The successor trustee essentially makes two arguments why the second element is not satisfied in this case. First, he claims that he was not a party to the 1972 litigation, because he was not appointed until 2011, and that he should not be bound by the adjudication of the earlier litigation because the original trustee, Quincy, committed a breach of its fiduciary duty of loyalty by seeking the decree it obtained. We need not dwell long on this argument. We recognize that a successor trustee may act on behalf of the beneficiaries in bringing a claim of breach of fiduciary duty against the former trustee. See O’Connor v. Redstone, 452 Mass. 537, 552 (2008). But the adjudication in 1972 determined that Quincy did not commit a breach of its fiduciary duty by seeking the decree, because the single justice approved the execution of the lease proposed in the decree. That adjudication arose from Quincy’s exercise of the long-established privilege of a trustee to seek directions or approval of a proposed decision from a court in equity “to protect the trustee from the risks of future liability or controversy.” See Putnam v. Collamore, 109 Mass. 509, 512 (1872). If such an adjudication did not bind a successor trustee, then it would not protect the trustee from the risks of future liability or controversy. See generally Restatement (Second) of Judgments § 62 comment a (1982) (“a person standing in one of a variety of pre-existing legal relationships with a party may be bound by a judgment affecting that party”). The principles of res judicata thus require that a final adjudication remain binding on both the original parties and their successors in interest. See Willett v. Webster, 337 Mass. 98, 101 (1958) (successors in interest are in privity with predecessors and entitled to same preclusion defense). See also Leslie v. LaPrade, 726 A.2d 1228, 1231 (D.C. 1999) (successor trustee barred by res judicata from relitigating claims brought previously by former trustee).

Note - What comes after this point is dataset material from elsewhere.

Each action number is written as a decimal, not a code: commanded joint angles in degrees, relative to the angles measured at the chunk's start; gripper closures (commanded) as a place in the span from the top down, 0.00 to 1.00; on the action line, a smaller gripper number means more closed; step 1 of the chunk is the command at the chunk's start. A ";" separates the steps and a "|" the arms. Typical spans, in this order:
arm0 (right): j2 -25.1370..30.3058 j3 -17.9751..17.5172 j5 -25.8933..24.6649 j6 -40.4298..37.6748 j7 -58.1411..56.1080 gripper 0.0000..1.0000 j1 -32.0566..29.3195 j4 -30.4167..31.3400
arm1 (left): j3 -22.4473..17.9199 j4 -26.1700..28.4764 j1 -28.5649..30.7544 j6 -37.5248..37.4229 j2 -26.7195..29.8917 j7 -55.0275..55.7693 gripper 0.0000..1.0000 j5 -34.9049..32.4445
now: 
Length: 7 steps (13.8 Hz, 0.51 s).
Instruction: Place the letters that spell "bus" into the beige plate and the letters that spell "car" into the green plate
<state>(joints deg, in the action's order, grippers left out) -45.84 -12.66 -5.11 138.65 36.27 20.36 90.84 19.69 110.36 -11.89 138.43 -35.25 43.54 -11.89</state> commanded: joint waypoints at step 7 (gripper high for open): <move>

The successor trustee’s second argument requires greater attention. The successor trustee claims that he is acting on behalf of the Adams Fund’s sole income beneficiary, the Woodward School, which was not a party in the 1972 litigation. He contends that issue preclusion can be applied against the School only if the Attorney General, who was a party, was in privity with the School. There was no privity here, the successor trustee claims, because the School had a special interest in the terms of the lease separate from the general public interest represented by the Attorney General. To explore this argument, we must examine the meaning of privity, and then apply that meaning to the law of charitable trust administration and the oversight role of the Attorney General.
What this court said about privity in 1909 remains true today: “[T]here is no generally prevailing definition of privity which can be automatically applied to all cases.” Old Dominion Copper Mining & Smelting Co. v. Bigelow, 203 Mass. 159, 214 (1909), aff’d, 225 U.S. 111 (1912). See Jefferson Sch. of Social Science v. Subversive Activities Control Bd., 331 F.2d 76, 83 (D.C. Cir. 1963) (“The term privity is an elusive concept, without any precise definition of general applicability”). Instead, privity is best understood simply as a legal conclusion that follows from an analysis of the relationship between the parties to a prior adjudication and the party to be bound. See Southwest Airlines Co. v. Texas Int’l Airlines, Inc., 546 F.2d 84, 95 (5th Cir.), cert. denied, 434 U.S. 832 (1977), quoting Vestal, Preclusion/Res Judicata Variables: Parties, 50 Iowa L. Rev. 27 (1964) (“privity in itself does not state a reason for either including or excluding a person from the binding effect of a prior judgment, but rather it represents a legal conclusion that the relationship between the one who is a party on the record and the non-party is sufficiently close to afford application of the principle of preclusion”).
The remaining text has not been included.